William Louis Poteat (1856–1938), also known as "Doctor Billy", was a professor (–1905) and then the seventh president (1905–1927) of Wake Forest College (today, Wake Forest University). Poteat was conspicuous in many civic roles becoming a leader of the Progressive Movement in the South, and a champion of higher education. Though a Baptist, he defended the teaching of evolution as the "divine method of creation", arguing it was fully compatible with Christian beliefs.

Biography
Poteat was born in Caswell County, North Carolina to a noted Baptist, slave-owning family; among his siblings was Ida Isabella Poteat, who taught art at Meredith College for many years. His brother Edwin McNeill Poteat was a minister and educator, serving as president of Furman University from 1903 to 1918. William Louis Poteat went on to graduate with a Bachelor of Arts degree from Wake Forest College (then located in Wake Forest, North Carolina) in 1877.  Shortly after graduating, he was hired by his alma mater as a natural science instructor.

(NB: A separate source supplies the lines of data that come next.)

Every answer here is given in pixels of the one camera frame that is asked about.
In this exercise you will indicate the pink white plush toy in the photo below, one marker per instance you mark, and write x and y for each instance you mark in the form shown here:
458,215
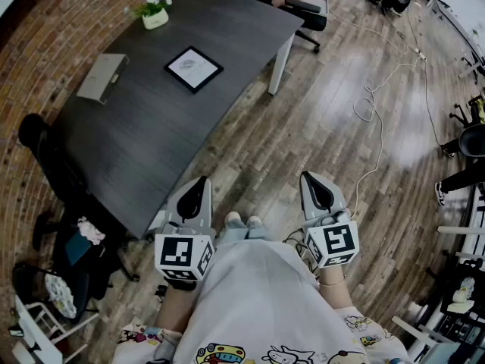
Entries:
91,231

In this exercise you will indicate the black grey office chair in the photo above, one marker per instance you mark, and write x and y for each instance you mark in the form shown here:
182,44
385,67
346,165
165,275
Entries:
308,17

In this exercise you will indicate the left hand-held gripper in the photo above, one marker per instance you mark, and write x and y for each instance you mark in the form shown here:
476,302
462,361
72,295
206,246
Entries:
174,252

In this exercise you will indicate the white power strip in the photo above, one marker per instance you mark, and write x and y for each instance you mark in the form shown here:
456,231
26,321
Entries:
420,55

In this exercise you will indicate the small black chair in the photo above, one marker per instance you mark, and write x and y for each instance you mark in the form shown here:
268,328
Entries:
26,279

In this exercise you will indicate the floral seat cushion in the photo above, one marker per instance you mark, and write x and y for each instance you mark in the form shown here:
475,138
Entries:
60,294

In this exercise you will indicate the black mesh office chair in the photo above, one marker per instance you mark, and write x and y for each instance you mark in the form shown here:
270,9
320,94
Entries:
57,173

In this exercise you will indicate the white pot with flowers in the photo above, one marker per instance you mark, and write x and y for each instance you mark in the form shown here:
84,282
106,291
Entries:
155,19

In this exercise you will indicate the person's white cartoon shirt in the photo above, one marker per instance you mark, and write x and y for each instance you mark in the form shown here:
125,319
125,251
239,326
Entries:
257,298

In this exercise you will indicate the black framed nature print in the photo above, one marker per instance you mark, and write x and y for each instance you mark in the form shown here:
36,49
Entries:
193,68

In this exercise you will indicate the person's right forearm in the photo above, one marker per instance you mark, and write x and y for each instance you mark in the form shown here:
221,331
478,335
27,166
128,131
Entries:
335,296

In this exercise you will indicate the person's foot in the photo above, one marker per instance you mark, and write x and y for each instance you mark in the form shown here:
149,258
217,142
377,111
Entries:
233,216
254,220

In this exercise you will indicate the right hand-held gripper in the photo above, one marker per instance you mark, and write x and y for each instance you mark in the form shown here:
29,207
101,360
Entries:
335,241

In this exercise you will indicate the person's right foot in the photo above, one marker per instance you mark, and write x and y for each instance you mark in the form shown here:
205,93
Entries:
254,220

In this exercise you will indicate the white metal rack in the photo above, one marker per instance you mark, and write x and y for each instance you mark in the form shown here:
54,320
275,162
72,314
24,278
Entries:
454,230

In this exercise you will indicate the teal notebook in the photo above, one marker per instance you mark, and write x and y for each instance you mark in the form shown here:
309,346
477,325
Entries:
77,248

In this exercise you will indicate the person's left foot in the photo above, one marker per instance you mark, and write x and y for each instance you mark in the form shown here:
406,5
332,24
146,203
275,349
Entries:
233,216

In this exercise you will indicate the person's left forearm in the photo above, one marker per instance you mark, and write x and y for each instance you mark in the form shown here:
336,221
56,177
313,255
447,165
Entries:
174,309

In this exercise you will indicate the long white table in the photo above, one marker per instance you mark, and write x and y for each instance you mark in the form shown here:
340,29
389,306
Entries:
454,25

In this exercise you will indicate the grey box with gold clasp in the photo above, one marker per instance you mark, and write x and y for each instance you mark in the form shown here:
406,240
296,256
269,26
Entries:
100,76

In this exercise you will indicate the black and yellow chair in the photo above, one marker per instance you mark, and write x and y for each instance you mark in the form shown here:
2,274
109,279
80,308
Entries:
478,106

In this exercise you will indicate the black wristband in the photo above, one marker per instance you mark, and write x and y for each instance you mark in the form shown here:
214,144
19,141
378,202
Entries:
182,284

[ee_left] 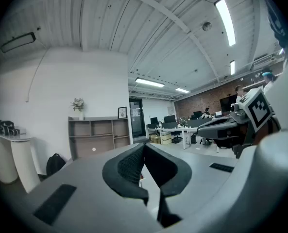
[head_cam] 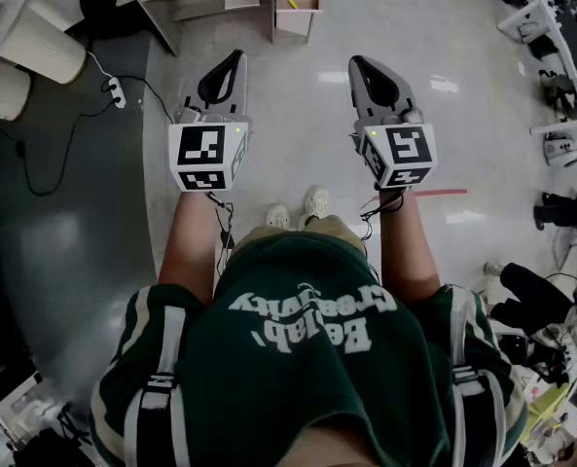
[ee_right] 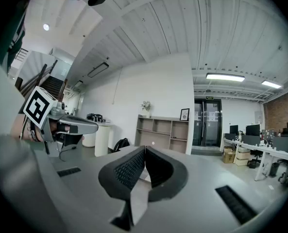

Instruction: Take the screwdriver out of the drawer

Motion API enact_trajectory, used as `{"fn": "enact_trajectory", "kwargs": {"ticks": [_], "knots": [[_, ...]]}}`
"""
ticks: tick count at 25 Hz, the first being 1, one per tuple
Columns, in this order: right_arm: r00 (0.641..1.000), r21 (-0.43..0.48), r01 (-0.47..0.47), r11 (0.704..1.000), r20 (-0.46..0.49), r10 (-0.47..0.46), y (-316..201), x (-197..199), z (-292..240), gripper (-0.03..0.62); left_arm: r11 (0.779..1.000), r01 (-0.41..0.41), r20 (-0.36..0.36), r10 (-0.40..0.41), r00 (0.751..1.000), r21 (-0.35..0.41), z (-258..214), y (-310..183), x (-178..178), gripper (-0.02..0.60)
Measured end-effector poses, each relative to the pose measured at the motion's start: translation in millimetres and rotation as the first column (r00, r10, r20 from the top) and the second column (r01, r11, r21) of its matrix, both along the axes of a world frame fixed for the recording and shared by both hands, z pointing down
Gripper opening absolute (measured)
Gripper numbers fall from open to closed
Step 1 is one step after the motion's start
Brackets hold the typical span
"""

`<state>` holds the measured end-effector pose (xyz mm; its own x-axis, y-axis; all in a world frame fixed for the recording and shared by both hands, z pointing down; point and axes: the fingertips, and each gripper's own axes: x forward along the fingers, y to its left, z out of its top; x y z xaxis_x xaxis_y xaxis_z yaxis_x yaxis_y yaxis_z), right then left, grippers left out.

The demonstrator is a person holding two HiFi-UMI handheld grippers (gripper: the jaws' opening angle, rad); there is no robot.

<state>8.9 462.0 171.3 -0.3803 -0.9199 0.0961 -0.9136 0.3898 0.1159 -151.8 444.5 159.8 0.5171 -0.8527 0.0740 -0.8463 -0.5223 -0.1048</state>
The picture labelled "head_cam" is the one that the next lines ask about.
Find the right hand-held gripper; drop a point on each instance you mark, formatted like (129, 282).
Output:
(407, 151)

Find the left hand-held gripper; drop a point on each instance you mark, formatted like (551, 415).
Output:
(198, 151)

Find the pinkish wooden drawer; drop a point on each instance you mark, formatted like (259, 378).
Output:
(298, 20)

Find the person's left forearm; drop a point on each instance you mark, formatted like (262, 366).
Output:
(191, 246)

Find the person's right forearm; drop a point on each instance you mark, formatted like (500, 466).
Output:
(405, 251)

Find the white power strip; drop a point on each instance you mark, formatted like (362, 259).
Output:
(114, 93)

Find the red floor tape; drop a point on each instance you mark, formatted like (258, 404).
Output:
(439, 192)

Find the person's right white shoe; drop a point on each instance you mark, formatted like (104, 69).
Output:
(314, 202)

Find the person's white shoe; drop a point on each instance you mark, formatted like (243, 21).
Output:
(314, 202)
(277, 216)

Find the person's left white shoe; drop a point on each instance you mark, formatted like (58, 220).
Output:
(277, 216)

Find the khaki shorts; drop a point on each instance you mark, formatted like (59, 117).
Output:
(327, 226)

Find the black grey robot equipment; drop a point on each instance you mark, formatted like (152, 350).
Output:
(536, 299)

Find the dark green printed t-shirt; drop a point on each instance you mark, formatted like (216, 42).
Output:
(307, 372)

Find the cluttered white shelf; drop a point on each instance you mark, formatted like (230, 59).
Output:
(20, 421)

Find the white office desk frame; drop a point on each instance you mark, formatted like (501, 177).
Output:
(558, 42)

He was a public intellectual and leading theological liberal among Baptists in the South.

Evolution

He first taught himself biology before studying at the University of Berlin. His studies convinced him of the Darwinian concepts of natural selection and evolution. Poteat reconciled his scientific conclusions with a modernist or liberal form of Christianity. His beliefs were not shared by more conservative Baptists, who tried to remove him. Poteat fought back and survived, and helped persuade the North Carolina General Assembly to defeat a bill that would have banned the teaching of evolution (as other states had done; see Scopes Monkey Trial).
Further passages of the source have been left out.